Développement placentaire précoce physiologique
Phase pré-implantatoire
Le zygote humain, dès sa formation, commence des divisions qui l’amèneront au stade préimplantatoire. Dans le même temps, il effectue une migration qui l’amène de l’ampoule tubaire à la cavité utérine. Durant les premiers jours du développement, le zygote se divise à l’intérieur de la zone pellucide. Les cellules se multiplient sans augmentation de taille. Au 4ème jour, il existe environ 16 cellules, on parle du stade de morula. Le phénomène de compaction entre en jeu, les cellules externes de cette « petite mûre » forment une paroi épithéliale compacte de trophoblastes. Au 5ème jour a lieu l’éclosion (hatching) de l’embryon qui s’extrait de la zone pellucide. Au 6ème jour, l’embryon composé d’environ 64 cellules forme le blastocyste et s’appose à la muqueuse utérine, préparant son invasion. A ce stade, le blastocyste est composé de la couche trophoblastique externe, d’un pôle cellulaire formant la « masse cellulaire interne » (Inner Mass Cell), et d’une cavité liquidienne, le blastocèle. L’invasion embryonnaire humaine est interstitielle, nécessitant une pénétration totale dans l’endomètre maternel décidualisé.
De très nombreux facteurs de croissance sont impliqués dans ces premières étapes, et même le transport de l’embryon au travers de la trompe nécessite une synchronisation de nombreuses sécrétions. Il est surprenant de noter que l’embryon peut s’implanter dans n’importe quel tissus de l’organisme maternel (grossesses ectopiques tubaires, ovariennes, intestinales…), mais pas dans l’endomètre maternel en dehors de la « fenêtre implantatoire ». Lors de cette fenêtre, des pinopodes sont formés à la surface des cellules épithéliales endométriales, favorisant « l’ancrage » de l’embryon. Cet état est régulé finement par des mécanismes complexes et orchestrés (décidualisation induite par la progestérone en particulier, induction cytokinique par l’hormone Chorionique Gonadotrophique (HCG) produite par l’embryon dès avant son apposition, production de VEGF qui augmente la perméabilité vasculaire endométriale, immunomodulation par le TGFß). De très nombreux autres facteurs sont impliqués dans ce dialogue précoce endomètre/embryon. Les plus connus sont :
– le LIF (Leukémia Inhibiting Factor), sécrété par l’endomètre et dont les récepteurs se trouvent sur l’embryon. Le LIF stimule ainsi la production d’HCG par les trophoblastes.
– le M-CSF (Macrophage-Colony Stimulating Factor)
– Le EGF (Epidermal Growth Factor), agissant sur la réceptivité des cellules épithéliales endométriales.
– l’interleukine-1 (IL-1), dont la production par l’embryon est stimulée par divers facteurs produits par l’endomètre.

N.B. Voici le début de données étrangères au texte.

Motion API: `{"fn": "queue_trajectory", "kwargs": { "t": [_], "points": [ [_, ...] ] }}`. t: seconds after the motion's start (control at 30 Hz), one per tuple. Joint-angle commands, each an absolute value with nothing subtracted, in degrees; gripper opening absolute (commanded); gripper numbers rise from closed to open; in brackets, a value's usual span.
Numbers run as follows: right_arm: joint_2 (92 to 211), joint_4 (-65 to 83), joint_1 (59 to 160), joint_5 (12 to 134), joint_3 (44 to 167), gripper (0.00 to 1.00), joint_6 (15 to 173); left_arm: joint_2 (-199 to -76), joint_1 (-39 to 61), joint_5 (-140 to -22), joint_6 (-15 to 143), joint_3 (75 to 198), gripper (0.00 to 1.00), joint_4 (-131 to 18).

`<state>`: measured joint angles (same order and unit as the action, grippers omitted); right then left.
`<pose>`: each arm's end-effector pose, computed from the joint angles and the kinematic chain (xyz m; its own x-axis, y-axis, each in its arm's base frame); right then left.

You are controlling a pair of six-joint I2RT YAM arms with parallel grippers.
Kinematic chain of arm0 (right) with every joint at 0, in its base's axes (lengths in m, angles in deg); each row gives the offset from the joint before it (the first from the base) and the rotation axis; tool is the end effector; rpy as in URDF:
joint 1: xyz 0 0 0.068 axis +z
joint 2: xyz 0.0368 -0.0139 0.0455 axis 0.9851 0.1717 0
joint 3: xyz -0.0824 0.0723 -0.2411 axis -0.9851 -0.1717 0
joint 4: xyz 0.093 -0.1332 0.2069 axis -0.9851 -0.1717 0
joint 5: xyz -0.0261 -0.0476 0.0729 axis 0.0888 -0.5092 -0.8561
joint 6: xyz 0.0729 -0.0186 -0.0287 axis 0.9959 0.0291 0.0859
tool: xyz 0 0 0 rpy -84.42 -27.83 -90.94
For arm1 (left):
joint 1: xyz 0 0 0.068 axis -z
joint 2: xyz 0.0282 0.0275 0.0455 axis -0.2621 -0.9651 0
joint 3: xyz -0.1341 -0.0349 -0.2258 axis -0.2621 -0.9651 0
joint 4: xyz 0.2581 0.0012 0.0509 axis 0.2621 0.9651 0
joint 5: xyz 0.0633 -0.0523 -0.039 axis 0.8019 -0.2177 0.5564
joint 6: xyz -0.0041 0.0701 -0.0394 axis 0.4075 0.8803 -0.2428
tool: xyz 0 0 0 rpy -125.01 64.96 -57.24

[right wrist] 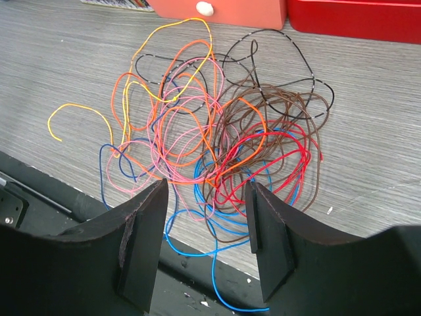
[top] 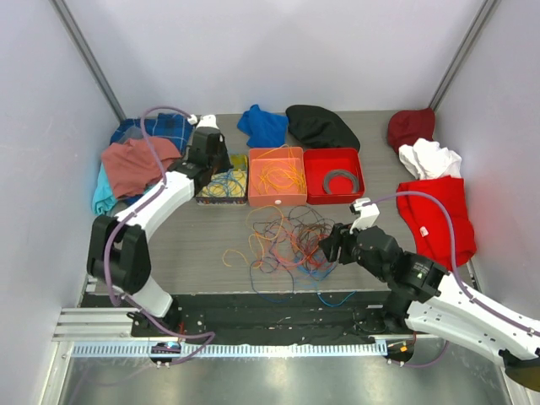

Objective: Untangle the cables

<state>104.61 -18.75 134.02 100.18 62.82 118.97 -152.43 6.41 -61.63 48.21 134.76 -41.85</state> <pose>0.1235 0.1294 0.2446 -0.5554 0.0801 -0.8277 -0.3465 0.8826 0.3179 0.3725 -0.1327 0.2669 -0.5318 -0.2801 -0.7992 -0.0476 0.9521 -0.3020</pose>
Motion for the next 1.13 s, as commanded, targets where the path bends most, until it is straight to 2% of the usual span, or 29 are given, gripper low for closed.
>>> {"fn": "queue_trajectory", "kwargs": {
  "t": [0.0, 0.27, 0.3, 0.4, 0.5, 0.53, 0.63, 0.7, 0.83, 1.1],
  "points": [
    [105.4, -17.0, 134.3, 101.3, 64.3, 0.58, 118.6, -156.5, 6.3, -63.1, 47.5, 135.2, 0.0, -45.2],
    [105.9, -16.8, 134.3, 101.4, 64.4, 0.58, 118.4, -165.0, 6.3, -60.4, 47.6, 142.9, 0.01, -38.5],
    [105.8, -16.9, 134.3, 101.5, 64.4, 0.58, 118.3, -164.9, 6.3, -59.9, 47.6, 143.2, 0.17, -38.1],
    [105.1, -16.9, 134.3, 101.5, 64.2, 0.58, 118.4, -161.2, 6.3, -56.9, 48.8, 143.2, 0.58, -37.6],
    [104.5, -16.9, 134.3, 101.3, 64.0, 0.58, 118.5, -157.2, 6.3, -54.0, 50.5, 143.7, 0.75, -37.0],
    [104.5, -16.8, 134.3, 101.3, 64.0, 0.58, 118.5, -154.3, 6.3, -53.6, 51.0, 144.0, 0.78, -36.6],
    [104.8, -16.5, 134.3, 101.3, 64.0, 0.58, 118.6, -148.8, 6.3, -52.7, 50.8, 144.7, 0.83, -33.8],
    [104.6, -16.4, 134.3, 101.2, 63.9, 0.58, 118.9, -145.9, 6.3, -52.6, 48.1, 144.0, 0.91, -31.7],
    [104.0, -15.4, 134.3, 101.4, 63.3, 0.58, 119.8, -138.8, 6.4, -55.1, 41.5, 134.9, 0.98, -27.1],
    [105.4, -14.9, 134.3, 103.8, 65.0, 0.58, 118.7, -121.8, 8.6, -61.0, 37.0, 117.1, 1.0, -26.5]
  ]
}}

Au total, l’embryon au stade de blastocyste se retrouve au 6ème jour apposé en face de l’endomètre maternel préparé, et commence les transformations nécessaires à l’invasion. La figure 2 représente cette étape d’apposition. Cette étape précède de très peu la phase d’adhérence. L’adhérence fait intervenir des glycoprotéines de surface et crée des complexes jonctionnels serrés entre trophectoderme et endomètre. Il est maintenant bien démontré que ces phénomènes de « roulement/apposition/adhérence » de l’embryon au sein de l’endomètre sont très proches de ceux empruntés par les leucocytes lors des phénomènes de « roulement/ adhérence/extravasation » dans l’endothélium vasculaire lors des phénomènes inflammatoires (Dominguez, Yanez-Mo et al. 2005).
Phase implantatoire
C’est donc la couche trophoblastique externe (trophectoderme) qui va se trouver au contact de l’endomètre maternel. A ce stade, les trophoblastes vont avoir trois destins possibles, selon trois voies de différenciation.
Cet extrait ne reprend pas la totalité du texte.